By Hao Yaming, People’s Daily
On April 2, the Michigan Department of Health and Human Services released COVID-19 case data of the state by races and caught the attention of the world.
African Americans in Michigan made up 12 percent of the population in the state, yet they accounted for 33 percent of the confirmed COVID-19 cases and 40 percent of the deaths, the department said.
The two figures were recently updated and stood at 32 percent and 41 percent, respectively.
Among the deaths caused by the epidemic in the US, 52.3 percent were white; 22.4 percent were African Americans; 16.6 percent were Latino Americans; and 5.8 percent were Asian Americans, according to statistics published by the Centers for Disease Control and Prevention (CDC) of the US on May 13.
The percentage of African Americans among the COVID-19 deaths was significantly greater than that among the country’s total population, which stands at 12.5 percent, indicating that the group has been worst affected by the coronavirus outbreak.
This can also be proved by the data released by CDC on the deaths in each US state – African Americans were the most vulnerable in almost all the states.
In Kansas, only 5.7 percent of the total population were African Americans, yet the group accounted for 29.7 percent of the deaths. In Missouri, African Americans accounted for 11.6 percent of the population, but 35.1 percent of the death tolls. In Illinois, African Americans made up 14.1 percent of the population and 30.3 percent of the fatalities.
It seems that racism in the US has taken a new form as the epidemic evolves. At the earlier stage, racism was mainly manifested in the malicious remarks made by certain American politicians and mainstream media against specific races and countries. Now, it has turned into the huge racial inequality forced on some ethnic minorities in the US amid the epidemic.
As the virus does not distinguish between races, the racial differences concerning the death rate could be only attributed to the situations that different ethnic groups face.
Based on analysis, the differences in underlying diseases, medical conditions, medical insurance, living conditions, economic status, work environment, health awareness, nutritional level, lifestyles and mental stress are considered the reasons for the relatively higher death rates in the epidemic of some racial minorities in the US.
Most of the above factors have little to do with biological genetic characteristics, but are connected with socioeconomic circumstances. When all of them are causing adverse effects on specific ethnic groups, they create racial inequality.
“Decades of structural racism have prevented so many Black and Brown families from accessing quality health care, affordable housing, and financial security, and the coronavirus crisis is blowing these disparities wide open,” US Senator Elizabeth Warren said in a statement.
Data shows that African Americans are more than twice as likely to lack medical insurance as the white people. Latino Americans are basically in the same condition in the country.

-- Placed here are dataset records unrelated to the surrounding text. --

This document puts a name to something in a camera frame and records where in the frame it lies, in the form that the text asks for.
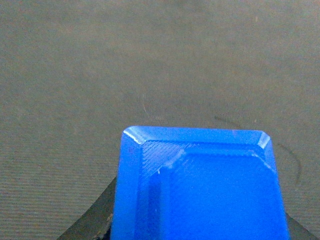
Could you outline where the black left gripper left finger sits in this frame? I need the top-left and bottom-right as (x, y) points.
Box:
(58, 178), (117, 240)

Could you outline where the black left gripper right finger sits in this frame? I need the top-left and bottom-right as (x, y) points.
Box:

Without medical insurance, these people are usually forced to give up medical services by high medical expense, which means that they may not receive timely testing and treatment amid the pandemic.
Besides, most medical institutions in African or Latino communities can only provide low-quality and limited types of medical services, which often prevents the residents from obtaining timely and effective medical treatment, resulting in a high incidence of chronic diseases over time.

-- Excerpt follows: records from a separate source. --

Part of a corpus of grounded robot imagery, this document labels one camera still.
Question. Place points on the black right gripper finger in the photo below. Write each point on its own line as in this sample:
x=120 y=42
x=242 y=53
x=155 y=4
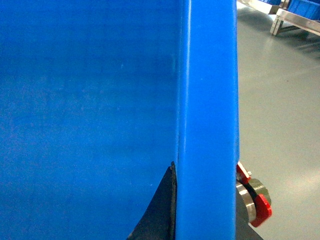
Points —
x=159 y=219

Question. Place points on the large blue plastic crate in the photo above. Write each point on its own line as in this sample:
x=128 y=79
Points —
x=98 y=98

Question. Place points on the metal shelf rack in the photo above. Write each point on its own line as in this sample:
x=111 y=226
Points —
x=284 y=20

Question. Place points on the blue crate on far shelf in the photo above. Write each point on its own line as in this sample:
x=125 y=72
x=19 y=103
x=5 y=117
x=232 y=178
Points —
x=309 y=9

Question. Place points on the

Anthony Fauci, director of the National Institute of Allergy and Infectious Diseases of the US, admitted that the epidemic has exposed the long-standing health and medical gaps among the citizens from different ethnic groups in the US.
As a basic human right, the right to health not only specifies the right to access medical and health care services, but also implies the intrinsic principle of equal protection.
In a sense, the high mortality rate of African and Latino Americans during the pneumonia outbreak results from the long-term failure of the US to equally protect the right to health of ethnic minorities.